Indonesian journalist

James Parulian Putra Nababan, commonly known as Putra Nababan (born 28 July 1974) is an Indonesian newsreader, journalist, and politician. He has served in the House of Representatives representing Jakarta's 1st electoral district since 2019. He was editor-in-chief of MetroTV. He has received four Panasonic Gobel awards.

==Early life and education==
Nababan was born with the name James Parulian Putra Nababan in Jakarta on 28 July 1974. According to his parents Panda Nababan and Ria Purba, the name James is used abroad, Parulian is used in his hometown, Putra is used throughout Indonesia, and Nababan is his family name. He is the second of three children.

Nababan moved to Sioux City, Iowa, United States, in 1988 to continue his studies through a student exchange. He graduated from high school in one year. Influenced by his father, he chose to be a journalist. He enrolled in the Department of Journalism of Midland Lutheran College, Fremont, Nebraska, at the age of 16. He graduated three years later. During his time in college, he held a part-time job as a security guard for two years.

==Career==
After returning to Indonesia, Nababan worked for Forum Keadilan magazine, Koran Merdeka (later renamed Rakyat Merdeka), and Metro TV. He has worked for RCTI since 2004.

In 2008, PDI Perjuangan offered to make him a legislative candidate for the party in the 2009 election, but he refused. In March 2010, he interviewed US president Barack Obama about his childhood in Indonesia.

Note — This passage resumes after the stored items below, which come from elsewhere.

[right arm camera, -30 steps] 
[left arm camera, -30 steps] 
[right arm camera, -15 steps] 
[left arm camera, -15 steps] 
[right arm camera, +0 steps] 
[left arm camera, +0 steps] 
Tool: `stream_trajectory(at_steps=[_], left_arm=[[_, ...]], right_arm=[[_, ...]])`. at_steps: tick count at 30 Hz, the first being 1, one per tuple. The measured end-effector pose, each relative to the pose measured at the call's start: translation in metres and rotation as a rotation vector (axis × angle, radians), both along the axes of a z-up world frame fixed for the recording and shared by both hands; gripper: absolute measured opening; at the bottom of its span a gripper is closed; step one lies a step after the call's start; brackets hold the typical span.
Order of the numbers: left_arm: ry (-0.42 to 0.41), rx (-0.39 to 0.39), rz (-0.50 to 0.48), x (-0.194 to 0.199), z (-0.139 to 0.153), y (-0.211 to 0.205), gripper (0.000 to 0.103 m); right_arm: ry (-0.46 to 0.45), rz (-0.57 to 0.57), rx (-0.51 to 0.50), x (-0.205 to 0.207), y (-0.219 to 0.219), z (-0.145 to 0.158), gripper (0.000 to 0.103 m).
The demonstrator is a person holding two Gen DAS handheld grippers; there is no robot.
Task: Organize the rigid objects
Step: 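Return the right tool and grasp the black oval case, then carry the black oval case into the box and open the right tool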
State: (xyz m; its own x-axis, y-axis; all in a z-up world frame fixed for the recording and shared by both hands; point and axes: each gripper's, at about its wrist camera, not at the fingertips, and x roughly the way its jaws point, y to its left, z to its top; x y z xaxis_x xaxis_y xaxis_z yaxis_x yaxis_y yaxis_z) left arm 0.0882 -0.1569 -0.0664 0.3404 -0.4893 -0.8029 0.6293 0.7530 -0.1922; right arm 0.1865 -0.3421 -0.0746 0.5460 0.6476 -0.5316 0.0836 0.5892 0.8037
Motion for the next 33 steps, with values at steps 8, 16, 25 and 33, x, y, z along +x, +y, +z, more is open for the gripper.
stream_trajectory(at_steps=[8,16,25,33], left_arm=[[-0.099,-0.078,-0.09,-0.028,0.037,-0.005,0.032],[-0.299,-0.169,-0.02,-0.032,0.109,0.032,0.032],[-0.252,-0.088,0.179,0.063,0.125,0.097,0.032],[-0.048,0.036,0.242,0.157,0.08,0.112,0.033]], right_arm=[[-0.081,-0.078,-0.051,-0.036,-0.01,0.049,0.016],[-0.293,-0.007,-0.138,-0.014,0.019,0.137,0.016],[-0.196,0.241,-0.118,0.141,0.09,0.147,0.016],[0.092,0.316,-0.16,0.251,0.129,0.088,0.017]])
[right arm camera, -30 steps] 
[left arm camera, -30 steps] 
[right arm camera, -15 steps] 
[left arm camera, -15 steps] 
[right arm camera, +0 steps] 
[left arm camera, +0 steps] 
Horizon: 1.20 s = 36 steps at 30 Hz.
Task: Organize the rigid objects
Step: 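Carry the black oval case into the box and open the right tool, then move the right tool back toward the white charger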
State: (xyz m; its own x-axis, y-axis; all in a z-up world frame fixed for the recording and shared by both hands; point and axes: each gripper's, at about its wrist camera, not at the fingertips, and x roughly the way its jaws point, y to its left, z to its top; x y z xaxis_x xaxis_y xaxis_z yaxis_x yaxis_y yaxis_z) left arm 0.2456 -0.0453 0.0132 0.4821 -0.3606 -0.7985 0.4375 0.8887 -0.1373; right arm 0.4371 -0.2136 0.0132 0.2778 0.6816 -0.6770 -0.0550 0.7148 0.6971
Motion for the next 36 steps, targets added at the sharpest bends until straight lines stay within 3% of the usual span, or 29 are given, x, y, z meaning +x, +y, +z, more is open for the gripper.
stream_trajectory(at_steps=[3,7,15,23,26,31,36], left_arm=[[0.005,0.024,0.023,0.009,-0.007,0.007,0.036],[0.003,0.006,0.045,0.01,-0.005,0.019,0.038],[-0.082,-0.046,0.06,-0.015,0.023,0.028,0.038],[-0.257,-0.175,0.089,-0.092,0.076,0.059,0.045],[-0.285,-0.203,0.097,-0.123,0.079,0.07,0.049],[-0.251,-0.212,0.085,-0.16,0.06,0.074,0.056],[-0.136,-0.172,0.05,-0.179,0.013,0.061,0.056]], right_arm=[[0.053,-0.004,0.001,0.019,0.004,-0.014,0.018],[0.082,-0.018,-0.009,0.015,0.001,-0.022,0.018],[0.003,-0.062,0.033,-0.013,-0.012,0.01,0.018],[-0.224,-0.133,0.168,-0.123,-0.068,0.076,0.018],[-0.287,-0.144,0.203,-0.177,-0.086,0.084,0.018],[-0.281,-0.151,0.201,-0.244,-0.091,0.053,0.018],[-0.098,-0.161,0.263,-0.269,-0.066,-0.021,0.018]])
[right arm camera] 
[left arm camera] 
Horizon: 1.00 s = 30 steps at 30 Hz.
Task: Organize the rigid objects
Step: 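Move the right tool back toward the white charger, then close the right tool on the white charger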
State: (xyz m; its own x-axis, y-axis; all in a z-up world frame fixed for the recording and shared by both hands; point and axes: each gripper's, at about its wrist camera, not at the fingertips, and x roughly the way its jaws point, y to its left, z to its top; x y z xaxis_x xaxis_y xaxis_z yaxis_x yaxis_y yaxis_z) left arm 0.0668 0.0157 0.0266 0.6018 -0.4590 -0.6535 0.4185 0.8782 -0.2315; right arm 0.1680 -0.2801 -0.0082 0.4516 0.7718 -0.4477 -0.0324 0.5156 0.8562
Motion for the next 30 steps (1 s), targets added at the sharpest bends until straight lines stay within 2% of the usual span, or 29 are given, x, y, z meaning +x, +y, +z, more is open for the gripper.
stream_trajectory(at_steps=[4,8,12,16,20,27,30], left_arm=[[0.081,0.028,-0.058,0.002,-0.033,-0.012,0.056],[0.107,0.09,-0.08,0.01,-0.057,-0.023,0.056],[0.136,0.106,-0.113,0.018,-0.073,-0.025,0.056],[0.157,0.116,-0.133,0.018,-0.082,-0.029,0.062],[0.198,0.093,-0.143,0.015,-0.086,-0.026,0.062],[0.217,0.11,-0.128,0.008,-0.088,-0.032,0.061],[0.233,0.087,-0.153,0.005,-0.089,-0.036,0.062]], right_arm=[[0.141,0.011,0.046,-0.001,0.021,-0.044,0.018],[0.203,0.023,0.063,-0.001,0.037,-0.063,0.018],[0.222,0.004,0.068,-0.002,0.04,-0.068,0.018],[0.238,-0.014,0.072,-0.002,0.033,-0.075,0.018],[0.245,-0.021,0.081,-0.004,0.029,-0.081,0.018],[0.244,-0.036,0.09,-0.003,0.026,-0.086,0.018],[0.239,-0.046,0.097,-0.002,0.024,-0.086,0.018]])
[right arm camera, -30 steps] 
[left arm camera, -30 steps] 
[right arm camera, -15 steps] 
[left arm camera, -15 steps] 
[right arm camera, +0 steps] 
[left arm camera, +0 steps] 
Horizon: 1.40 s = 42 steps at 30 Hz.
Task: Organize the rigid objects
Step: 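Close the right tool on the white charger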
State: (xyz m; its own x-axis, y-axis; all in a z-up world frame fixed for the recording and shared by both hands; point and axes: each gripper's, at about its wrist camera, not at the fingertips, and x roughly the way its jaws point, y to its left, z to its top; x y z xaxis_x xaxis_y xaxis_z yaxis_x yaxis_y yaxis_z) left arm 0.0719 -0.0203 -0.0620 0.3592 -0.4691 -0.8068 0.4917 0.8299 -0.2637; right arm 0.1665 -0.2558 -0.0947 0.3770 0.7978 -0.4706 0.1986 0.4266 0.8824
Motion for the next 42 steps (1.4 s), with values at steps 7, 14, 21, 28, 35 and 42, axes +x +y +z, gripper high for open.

| Year | Career | Position |
|---|---|---|
| 1992 | YAKOMA Mass-communication-firm | Investigator |
| 1994–1995 | Forum Keadilan Magazine | Reporter |
| 1995–2001 | Rakyat Merdeka Newspaper | Managing Editor |
| 2001–2004 | Metro TV | Presenter, Chief Reporter |
| 2005–2008 | Trijaya Radio | Host program POLEMIK |
| 2008–2012 | RCTI TV | Deputy Chief Editor, News Anchor |
| 2012–2017 | Metro TV & metrotvnews | Editor in Chief of Metro TV; News Anchor; Editor in Chief of metrotvnews.com; CEO of metrotvnews.com; Advisor to CEO Metro TV; |
| 2016–present | idtalent | Founder & Chief Operating Officer of idtalent.id |

In the 2019 Indonesian legislative election, Nababan ran as a PDI-P candidate from Jakarta's 1st electoral district and won a seat in the House of Representatives. He was reelected for a second term in the 2024 election with 105,559 votes.

==Awards==
Nababan has received four Panasonic Gobel awards for Best News Presenter in 2009, 2010, 2011 and 2012.

==Personal life==
Nababan and Mira Maria Melati Sirait dated for nine and a half years before marrying on 14 February 2004; together they have two children, named Aubriel Mutiara Aza Nababan and Gabriel Indonesia Prinz Nababan.